Keep to one stretch of the data below, the lines from the one with "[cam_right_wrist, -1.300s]" up to and including the one with "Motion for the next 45", and return that stretch exactly.

·····

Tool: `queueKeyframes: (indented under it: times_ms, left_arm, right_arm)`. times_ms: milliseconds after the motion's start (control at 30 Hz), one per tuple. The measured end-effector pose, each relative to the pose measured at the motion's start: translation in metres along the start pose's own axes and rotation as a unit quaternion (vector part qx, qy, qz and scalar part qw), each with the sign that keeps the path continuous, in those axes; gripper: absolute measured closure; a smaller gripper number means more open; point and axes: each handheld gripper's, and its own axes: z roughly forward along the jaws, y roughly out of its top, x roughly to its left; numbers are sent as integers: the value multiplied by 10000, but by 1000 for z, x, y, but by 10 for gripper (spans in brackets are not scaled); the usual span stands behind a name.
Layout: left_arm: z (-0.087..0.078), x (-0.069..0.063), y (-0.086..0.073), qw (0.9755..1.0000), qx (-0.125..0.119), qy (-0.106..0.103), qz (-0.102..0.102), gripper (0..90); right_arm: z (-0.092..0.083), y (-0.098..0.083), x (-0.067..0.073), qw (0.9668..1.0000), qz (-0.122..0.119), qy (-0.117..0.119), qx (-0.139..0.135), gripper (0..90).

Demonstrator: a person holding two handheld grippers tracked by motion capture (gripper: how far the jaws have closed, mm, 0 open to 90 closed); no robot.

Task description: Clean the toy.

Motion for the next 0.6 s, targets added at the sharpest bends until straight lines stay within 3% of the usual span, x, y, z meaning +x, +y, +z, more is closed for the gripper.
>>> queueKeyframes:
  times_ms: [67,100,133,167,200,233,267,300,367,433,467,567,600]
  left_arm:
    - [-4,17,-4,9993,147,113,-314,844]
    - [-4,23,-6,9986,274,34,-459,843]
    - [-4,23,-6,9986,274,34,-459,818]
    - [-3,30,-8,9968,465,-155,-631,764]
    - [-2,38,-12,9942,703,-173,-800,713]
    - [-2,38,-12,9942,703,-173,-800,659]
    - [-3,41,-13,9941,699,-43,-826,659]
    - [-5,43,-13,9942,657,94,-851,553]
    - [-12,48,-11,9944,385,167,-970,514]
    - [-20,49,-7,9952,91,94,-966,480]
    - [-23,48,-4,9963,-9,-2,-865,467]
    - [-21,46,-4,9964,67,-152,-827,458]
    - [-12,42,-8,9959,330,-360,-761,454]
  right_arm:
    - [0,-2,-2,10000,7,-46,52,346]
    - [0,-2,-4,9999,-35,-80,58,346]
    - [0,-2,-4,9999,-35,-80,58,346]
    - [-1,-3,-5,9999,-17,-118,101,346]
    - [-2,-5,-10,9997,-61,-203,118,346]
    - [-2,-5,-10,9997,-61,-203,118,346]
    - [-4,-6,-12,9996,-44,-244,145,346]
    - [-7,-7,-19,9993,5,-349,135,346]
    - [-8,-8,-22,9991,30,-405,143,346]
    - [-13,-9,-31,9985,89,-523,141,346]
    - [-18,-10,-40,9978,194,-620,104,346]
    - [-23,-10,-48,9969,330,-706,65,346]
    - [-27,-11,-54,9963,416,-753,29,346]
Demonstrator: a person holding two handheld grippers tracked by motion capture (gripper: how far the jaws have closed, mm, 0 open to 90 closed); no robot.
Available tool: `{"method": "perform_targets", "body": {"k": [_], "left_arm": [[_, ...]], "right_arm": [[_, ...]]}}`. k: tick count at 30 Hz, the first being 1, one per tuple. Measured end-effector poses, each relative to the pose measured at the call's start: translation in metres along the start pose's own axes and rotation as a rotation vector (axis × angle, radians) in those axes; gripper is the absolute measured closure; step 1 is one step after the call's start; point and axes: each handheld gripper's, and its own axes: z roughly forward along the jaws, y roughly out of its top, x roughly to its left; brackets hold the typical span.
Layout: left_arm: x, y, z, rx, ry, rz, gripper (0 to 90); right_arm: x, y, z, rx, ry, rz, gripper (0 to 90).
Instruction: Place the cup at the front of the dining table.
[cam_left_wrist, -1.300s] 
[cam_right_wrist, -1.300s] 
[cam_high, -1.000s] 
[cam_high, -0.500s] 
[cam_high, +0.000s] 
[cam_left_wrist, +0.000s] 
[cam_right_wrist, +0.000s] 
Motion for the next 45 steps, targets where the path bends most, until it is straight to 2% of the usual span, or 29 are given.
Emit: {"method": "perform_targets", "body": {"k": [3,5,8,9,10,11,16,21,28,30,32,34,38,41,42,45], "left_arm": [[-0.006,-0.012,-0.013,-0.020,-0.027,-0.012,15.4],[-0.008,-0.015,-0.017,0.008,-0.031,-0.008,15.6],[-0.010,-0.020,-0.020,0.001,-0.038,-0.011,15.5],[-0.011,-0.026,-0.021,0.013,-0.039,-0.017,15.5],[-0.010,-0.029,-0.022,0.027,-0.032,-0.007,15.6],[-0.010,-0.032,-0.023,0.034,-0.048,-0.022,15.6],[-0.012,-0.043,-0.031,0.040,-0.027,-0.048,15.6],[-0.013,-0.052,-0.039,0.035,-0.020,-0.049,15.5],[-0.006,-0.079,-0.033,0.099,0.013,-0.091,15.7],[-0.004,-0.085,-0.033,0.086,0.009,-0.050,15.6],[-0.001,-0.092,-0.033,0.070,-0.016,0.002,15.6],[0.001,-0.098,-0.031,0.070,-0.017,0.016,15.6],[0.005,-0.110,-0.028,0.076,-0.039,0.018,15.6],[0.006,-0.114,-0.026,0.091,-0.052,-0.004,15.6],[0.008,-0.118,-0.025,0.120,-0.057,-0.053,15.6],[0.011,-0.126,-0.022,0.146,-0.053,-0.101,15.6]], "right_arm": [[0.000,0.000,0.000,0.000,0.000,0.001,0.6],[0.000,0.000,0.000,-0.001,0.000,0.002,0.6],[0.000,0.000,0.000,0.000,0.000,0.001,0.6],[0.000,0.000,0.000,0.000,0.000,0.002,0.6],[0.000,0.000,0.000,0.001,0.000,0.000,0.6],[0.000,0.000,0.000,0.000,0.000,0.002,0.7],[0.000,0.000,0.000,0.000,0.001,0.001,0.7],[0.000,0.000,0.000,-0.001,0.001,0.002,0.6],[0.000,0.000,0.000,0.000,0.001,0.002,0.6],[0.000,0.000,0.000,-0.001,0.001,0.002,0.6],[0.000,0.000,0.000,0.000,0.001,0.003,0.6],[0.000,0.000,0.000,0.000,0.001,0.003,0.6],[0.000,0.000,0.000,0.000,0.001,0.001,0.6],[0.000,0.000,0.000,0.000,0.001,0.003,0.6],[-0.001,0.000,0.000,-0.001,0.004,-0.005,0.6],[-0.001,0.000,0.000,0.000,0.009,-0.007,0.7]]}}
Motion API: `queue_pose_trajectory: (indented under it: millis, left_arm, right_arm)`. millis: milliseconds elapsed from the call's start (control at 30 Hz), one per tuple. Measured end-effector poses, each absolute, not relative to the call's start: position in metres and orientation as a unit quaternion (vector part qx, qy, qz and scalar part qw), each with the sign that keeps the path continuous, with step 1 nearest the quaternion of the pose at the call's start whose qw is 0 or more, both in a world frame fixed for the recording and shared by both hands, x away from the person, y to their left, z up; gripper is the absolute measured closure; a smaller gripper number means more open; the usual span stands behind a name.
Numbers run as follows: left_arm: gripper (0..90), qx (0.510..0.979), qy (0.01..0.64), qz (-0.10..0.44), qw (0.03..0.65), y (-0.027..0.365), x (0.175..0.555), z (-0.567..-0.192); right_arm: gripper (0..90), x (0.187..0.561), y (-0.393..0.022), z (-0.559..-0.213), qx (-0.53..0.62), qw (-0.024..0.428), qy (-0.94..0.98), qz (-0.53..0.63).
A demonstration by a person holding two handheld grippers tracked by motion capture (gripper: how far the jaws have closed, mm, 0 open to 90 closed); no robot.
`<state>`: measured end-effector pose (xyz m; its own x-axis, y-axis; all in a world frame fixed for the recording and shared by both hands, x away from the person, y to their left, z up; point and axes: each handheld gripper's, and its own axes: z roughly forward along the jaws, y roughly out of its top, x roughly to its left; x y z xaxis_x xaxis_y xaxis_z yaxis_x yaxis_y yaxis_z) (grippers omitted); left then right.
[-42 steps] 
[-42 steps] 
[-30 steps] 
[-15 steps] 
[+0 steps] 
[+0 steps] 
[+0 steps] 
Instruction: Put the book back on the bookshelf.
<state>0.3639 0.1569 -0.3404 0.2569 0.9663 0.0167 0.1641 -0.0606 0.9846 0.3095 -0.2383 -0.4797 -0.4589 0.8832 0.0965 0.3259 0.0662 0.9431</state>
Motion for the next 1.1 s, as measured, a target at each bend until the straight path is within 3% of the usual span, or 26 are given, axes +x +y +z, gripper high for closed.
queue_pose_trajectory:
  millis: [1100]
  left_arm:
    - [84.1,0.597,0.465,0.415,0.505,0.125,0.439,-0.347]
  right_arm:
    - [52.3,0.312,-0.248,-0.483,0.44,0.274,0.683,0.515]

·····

WRITTEN RESPONSE:
[cam_right_wrist, -1.300s] 
[cam_high, -1.000s] 
[cam_high, -0.500s] 
[cam_high, +0.000s] 
[cam_left_wrist, +0.000s] 
[cam_right_wrist, +0.000s] 
Motion for the next 45 steps, targets where the path bends most, until it is straight to 2% of the usual span, or 29 are given.

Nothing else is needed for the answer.